I love a good planner. Like...LOVE a good planner. Especially one with a section for detailed notes and enough space to create a detailed to-do list. To-do lists not only help me to stay organized and get a better hand on my schedule, they help me to manage my priorities and add structure to my life. They work to help me better manage my time and which areas I should focus much of my attention on. They also help me to prevent stretching myself too thin.
To-do lists can be rewarding as we cross out completed activities. They are also I great reminder of whether we are just busy or busy and productive (there's a difference and I promise we will talk about it soon). To-do lists, however, can have a downside. Sounds crazy, right? Follow me on this one...
Have you ever had those days when your to-do list is stacked, but you can't seem to focus on anything long enough to complete a task? Or maybe it isn't your focus. Maybe the list is entirely too daunting and just looking at it becomes overwhelming and enough to create anxiety (this is me). If looking at your to-do list causes any of these feelings, I challenge you to look at it from a mindfulness perspective.
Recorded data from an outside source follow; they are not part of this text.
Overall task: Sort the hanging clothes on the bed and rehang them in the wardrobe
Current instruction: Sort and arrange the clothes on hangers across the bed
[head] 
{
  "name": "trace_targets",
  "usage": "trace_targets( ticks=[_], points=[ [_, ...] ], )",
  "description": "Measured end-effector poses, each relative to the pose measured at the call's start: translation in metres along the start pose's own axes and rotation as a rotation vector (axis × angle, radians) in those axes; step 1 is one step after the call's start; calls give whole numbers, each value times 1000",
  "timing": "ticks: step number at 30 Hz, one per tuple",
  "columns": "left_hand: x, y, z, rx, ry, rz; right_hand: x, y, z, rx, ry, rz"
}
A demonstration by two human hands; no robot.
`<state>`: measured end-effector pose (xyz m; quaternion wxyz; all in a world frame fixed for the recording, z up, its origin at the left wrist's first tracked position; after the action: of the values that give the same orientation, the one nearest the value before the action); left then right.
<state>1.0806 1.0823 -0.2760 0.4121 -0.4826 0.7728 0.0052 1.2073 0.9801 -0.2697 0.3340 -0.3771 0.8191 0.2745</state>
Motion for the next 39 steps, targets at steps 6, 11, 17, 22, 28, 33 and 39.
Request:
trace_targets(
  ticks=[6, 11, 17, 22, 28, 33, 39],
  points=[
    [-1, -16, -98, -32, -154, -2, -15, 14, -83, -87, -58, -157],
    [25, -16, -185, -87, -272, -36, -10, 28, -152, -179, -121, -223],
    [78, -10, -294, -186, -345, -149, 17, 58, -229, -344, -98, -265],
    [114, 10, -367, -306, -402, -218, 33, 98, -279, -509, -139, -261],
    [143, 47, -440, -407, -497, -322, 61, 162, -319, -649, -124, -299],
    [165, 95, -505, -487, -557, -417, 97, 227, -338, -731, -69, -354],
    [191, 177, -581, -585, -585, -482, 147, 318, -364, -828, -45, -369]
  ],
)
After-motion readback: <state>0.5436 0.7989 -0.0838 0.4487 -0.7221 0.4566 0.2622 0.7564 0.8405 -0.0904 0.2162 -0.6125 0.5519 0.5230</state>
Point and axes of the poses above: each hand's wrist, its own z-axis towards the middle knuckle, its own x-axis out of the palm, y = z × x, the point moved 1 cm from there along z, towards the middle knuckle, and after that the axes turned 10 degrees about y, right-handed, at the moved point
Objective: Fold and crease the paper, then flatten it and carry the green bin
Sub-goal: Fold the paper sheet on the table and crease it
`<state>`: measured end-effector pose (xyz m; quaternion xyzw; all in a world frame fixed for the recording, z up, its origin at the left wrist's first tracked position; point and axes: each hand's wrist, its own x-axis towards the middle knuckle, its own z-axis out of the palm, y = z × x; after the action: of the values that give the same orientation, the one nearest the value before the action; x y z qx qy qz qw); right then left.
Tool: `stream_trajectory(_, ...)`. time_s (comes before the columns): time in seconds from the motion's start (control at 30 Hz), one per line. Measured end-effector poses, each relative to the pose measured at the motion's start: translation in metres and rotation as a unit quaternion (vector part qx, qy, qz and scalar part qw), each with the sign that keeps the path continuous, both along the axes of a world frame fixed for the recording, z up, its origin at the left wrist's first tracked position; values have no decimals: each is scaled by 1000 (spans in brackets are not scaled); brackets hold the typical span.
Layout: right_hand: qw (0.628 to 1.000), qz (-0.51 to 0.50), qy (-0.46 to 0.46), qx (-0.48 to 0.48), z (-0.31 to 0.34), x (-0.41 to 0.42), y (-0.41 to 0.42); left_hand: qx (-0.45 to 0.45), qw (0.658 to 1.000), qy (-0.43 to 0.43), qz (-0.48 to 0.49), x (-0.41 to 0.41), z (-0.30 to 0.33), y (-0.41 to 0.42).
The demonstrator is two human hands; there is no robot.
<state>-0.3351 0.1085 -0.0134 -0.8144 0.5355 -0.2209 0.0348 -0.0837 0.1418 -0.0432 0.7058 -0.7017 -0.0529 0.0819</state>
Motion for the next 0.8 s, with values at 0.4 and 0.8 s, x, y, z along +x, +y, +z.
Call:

The tasks on your to-do list all have a purpose and I doubt that any of those tasks are meant to intentionally stress you out or cause feelings of anxiety. More often than not, the tasks on your to-do list have been placed there to ensure that you show up for yourself and/or others and to help you reach daily/weekly/monthly/lifelong goals that will improve your life or help you develop yourself in some way. Instead of looking at these tasks as a list of things to do, reframe and rename that list as your "betterment list".
Before creating your list, take a few deep breaths to begin to find your focus. Take a moment to ground and notice the sensations that are being sent throughout your body. Close your eyes and visualize yourself as already accomplished. If you feel tension in your body, begin to release it with each exhale. Allow your mind to be present with your body.
Now that you're in a better space, check in with yourself. Reflect on what you feel and the thoughts that arrive. Feel free to jot down these thoughts. Once you have completely released, begin to list the things that you hope to accomplish today. I break down my week by the day and then by the hour. Looking at your goals in smaller chunks versus looking at the bigger picture is helpful in gaining organization without feeling overwhelmed.
In addition to writing down what you would like to accomplish, for each day, make sure to write down 2-3 activities that are solely for you and aid in your relaxation. For example, setting aside ten minutes to disconnect from technology and simply breathe or meditate on the present is helpful with creating balance in your life. Be intentional with giving yourself grace, rest, and kindness.
Challenge yourself throughout the week to reframe how you view your to-do list. For example, instead of viewing grocery shopping as a chore or task, rename and reframe it as an opportunity to gain items that help you to sustain life for you and your family. Your effectiveness with completing your to-do list begins with your mindset. You can do it!